REQUIREMENT
Could you retype all of the records exactly, leaving out every picture?

Content starts

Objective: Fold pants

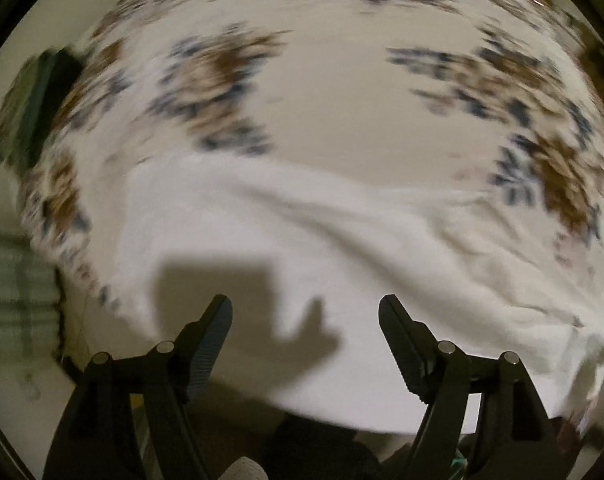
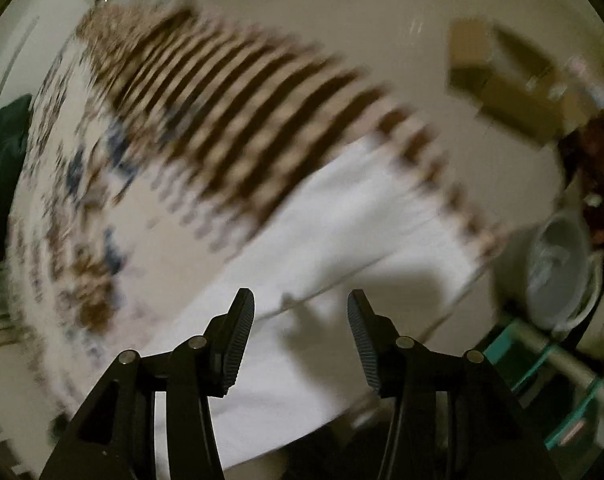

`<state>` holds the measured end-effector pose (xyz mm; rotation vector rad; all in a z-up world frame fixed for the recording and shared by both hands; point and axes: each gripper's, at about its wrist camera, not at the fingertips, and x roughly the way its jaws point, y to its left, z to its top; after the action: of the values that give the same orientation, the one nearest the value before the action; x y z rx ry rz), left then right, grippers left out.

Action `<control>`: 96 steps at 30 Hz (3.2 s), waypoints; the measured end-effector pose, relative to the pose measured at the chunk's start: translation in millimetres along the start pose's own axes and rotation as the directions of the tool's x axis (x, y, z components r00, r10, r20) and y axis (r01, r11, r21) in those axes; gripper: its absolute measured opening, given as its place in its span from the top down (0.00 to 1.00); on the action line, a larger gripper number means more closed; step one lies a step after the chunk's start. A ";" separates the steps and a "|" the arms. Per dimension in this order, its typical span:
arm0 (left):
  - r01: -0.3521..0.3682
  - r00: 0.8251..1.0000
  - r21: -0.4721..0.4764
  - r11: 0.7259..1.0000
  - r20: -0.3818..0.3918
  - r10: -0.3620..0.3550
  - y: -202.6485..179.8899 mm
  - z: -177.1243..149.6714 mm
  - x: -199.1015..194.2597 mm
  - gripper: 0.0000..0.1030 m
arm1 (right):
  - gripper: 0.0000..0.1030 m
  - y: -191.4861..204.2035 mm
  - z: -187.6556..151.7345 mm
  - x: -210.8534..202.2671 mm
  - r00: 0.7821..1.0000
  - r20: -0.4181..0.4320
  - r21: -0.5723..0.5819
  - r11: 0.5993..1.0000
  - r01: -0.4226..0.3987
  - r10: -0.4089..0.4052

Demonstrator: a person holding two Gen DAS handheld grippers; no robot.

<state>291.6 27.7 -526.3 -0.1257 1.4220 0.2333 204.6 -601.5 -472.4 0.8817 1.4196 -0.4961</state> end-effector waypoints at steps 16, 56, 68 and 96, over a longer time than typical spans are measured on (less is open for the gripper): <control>-0.013 1.000 0.257 0.966 -0.017 0.018 -114.7 16.0 31.1 0.28 | 1.00 119.3 -87.7 138.9 0.962 -0.260 0.183 0.982 -0.041 0.088; -0.093 0.995 0.366 0.926 0.063 0.075 -131.0 14.6 70.9 0.25 | 0.53 83.9 -70.3 56.8 0.971 -0.152 0.015 0.983 -0.184 0.184; -0.103 0.994 0.336 0.936 0.080 0.081 -158.6 15.8 88.7 0.20 | 0.68 -172.1 9.0 16.1 0.995 0.105 0.370 0.928 -0.042 0.003; -0.177 0.984 0.414 0.893 0.109 0.144 -177.8 -0.9 66.0 0.20 | 0.52 -98.3 105.6 4.6 0.985 0.169 0.118 0.991 -0.055 0.035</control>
<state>341.1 -139.5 -601.0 0.3572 1.3777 0.0590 197.1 -741.3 -507.3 0.9458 1.2244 -0.6134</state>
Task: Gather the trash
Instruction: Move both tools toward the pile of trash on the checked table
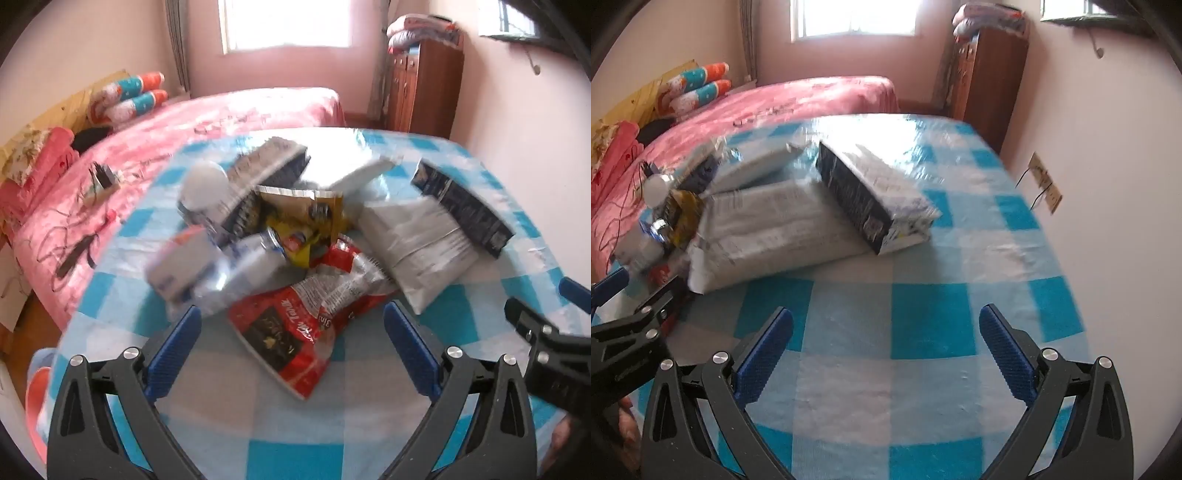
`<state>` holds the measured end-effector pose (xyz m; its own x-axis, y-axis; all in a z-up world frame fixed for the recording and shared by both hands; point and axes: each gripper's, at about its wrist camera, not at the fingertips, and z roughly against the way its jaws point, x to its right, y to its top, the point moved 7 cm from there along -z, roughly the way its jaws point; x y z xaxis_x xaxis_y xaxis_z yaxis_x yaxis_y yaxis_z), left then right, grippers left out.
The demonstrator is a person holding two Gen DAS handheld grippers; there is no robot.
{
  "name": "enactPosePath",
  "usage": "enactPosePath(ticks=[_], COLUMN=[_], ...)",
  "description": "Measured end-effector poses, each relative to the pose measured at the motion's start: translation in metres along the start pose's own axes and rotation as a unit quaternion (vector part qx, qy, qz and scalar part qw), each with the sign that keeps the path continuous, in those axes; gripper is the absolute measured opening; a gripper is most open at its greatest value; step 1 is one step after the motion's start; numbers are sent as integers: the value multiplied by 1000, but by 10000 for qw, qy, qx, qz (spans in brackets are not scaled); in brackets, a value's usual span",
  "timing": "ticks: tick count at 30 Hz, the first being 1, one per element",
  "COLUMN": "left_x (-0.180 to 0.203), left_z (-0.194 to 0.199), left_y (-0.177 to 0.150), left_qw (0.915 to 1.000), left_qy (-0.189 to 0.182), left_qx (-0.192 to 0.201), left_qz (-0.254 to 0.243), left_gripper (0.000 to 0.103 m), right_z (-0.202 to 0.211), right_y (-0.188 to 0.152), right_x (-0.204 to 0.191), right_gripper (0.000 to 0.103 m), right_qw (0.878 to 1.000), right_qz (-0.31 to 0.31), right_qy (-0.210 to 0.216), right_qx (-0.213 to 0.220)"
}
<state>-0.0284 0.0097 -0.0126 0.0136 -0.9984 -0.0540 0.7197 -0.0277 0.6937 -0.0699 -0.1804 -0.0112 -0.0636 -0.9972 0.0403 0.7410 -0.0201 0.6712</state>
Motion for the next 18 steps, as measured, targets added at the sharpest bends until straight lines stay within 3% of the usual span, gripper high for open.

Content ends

EXERCISE RESULT
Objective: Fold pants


`<state>` holds the measured end-effector pose (xyz mm; rotation vector rad; all in a z-up world frame fixed for the recording and shared by both hands; point and axes: each gripper's, at about its wrist camera, not at the fingertips, and x roughly the way its jaws point, y to its left, z to its top; after the action: of the values that give the same orientation, the one nearest the value before the action; x y z rx ry rz), left then right, grippers left out.

Action `<control>`: 96 steps at 30 Hz (3.2 s), waypoints; the measured end-effector pose, relative to the pose measured at the chunk's start: translation in millimetres along the start pose's own axes and rotation as the directions of the tool's x axis (x, y, z components r00, r10, r20) and y axis (r01, r11, r21) in those axes; gripper: its absolute measured opening, given as its place in its span from the top down (0.00 to 1.00); on the action line, a larger gripper number means more closed; step one lies a step after the chunk's start. A ";" separates the steps and a "|" the arms. Per dimension in this order, its typical span:
arm0 (left):
  - r01: -0.3521..0.3682
  - r00: 0.8251..1.0000
  - r21: -0.4721..0.4764
  - r11: 0.7259..1.0000
  - r20: -0.3818..0.3918
  - r10: -0.3620..0.3550
  - y: -202.6485..179.8899 mm
  - z: -177.1243..149.6714 mm
  - x: -199.1015..194.2597 mm
  - gripper: 0.0000..0.1030 m
arm1 (right):
  - gripper: 0.0000..0.1030 m
  - y: -191.4861..204.2035 mm
  - z: -187.6556..151.7345 mm
  - x: -210.8534..202.2671 mm
  - r00: 0.7821..1.0000
  - r20: -0.4181..0.4320
  - r21: -0.5723..0.5819
  - r11: 0.5993..1.0000
  - r01: -0.4226..0.3987
  - r10: -0.4089..0.4052

Demonstrator: a person holding two Gen DAS handheld grippers; no robot.

<state>291.6 27.7 -526.3 -0.1257 1.4220 0.2333 204.6 -601.5 -472.4 0.8817 1.4196 -0.4961</state> end-effector waypoints at steps 16, 56, 68 and 96, over a longer time than typical spans are measured on (less is open for the gripper): <control>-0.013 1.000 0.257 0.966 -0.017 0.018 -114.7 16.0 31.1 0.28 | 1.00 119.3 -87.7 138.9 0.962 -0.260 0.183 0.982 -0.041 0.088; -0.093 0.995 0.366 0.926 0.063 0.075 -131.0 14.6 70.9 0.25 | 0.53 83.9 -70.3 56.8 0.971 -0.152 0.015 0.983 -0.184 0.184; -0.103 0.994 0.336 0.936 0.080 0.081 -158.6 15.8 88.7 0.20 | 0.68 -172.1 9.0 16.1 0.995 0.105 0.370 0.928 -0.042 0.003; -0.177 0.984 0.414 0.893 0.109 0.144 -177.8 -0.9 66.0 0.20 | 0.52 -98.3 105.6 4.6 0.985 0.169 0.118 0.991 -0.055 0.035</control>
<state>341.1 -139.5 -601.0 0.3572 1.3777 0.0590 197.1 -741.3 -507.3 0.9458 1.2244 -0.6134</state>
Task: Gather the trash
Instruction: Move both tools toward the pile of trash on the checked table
`<state>` holds the measured end-effector pose (xyz m; its own x-axis, y-axis; all in a z-up world frame fixed for the recording and shared by both hands; point and axes: each gripper's, at about its wrist camera, not at the fingertips, and z roughly against the way its jaws point, x to its right, y to its top, the point moved 7 cm from there along -z, roughly the way its jaws point; x y z xaxis_x xaxis_y xaxis_z yaxis_x yaxis_y yaxis_z), left then right, grippers left out.
The demonstrator is a person holding two Gen DAS handheld grippers; there is no robot.
{
  "name": "enactPosePath",
  "usage": "enactPosePath(ticks=[_], COLUMN=[_], ...)",
  "description": "Measured end-effector poses, each relative to the pose measured at the motion's start: translation in metres along the start pose's own axes and rotation as a unit quaternion (vector part qx, qy, qz and scalar part qw), each with the sign that keeps the path continuous, in those axes; gripper is the absolute measured opening; a gripper is most open at its greatest value; step 1 is one step after the motion's start; numbers are sent as integers: the value multiplied by 1000, but by 10000 for qw, qy, qx, qz (spans in brackets are not scaled); in brackets, a value's usual span",
  "timing": "ticks: tick count at 30 Hz, the first being 1, one per element",
  "COLUMN": "left_x (-0.180 to 0.203), left_z (-0.194 to 0.199), left_y (-0.177 to 0.150), left_qw (0.915 to 1.000), left_qy (-0.189 to 0.182), left_qx (-0.192 to 0.201), left_qz (-0.254 to 0.243), left_gripper (0.000 to 0.103 m), right_z (-0.202 to 0.211), right_y (-0.188 to 0.152), right_x (-0.204 to 0.191), right_gripper (0.000 to 0.103 m), right_qw (0.878 to 1.000), right_qz (-0.31 to 0.31), right_qy (-0.210 to 0.216), right_qx (-0.213 to 0.220)"
}
<state>-0.0284 0.0097 -0.0126 0.0136 -0.9984 -0.0540 0.7197 -0.0277 0.6937 -0.0699 -0.1804 -0.0112 -0.0636 -0.9972 0.0403 0.7410 -0.0201 0.6712</state>
Motion for the next 18 steps, as measured, targets added at the sharpest bends until straight lines stay within 3% of the usual span, gripper high for open.

Besides this answer, the exercise requires nothing else.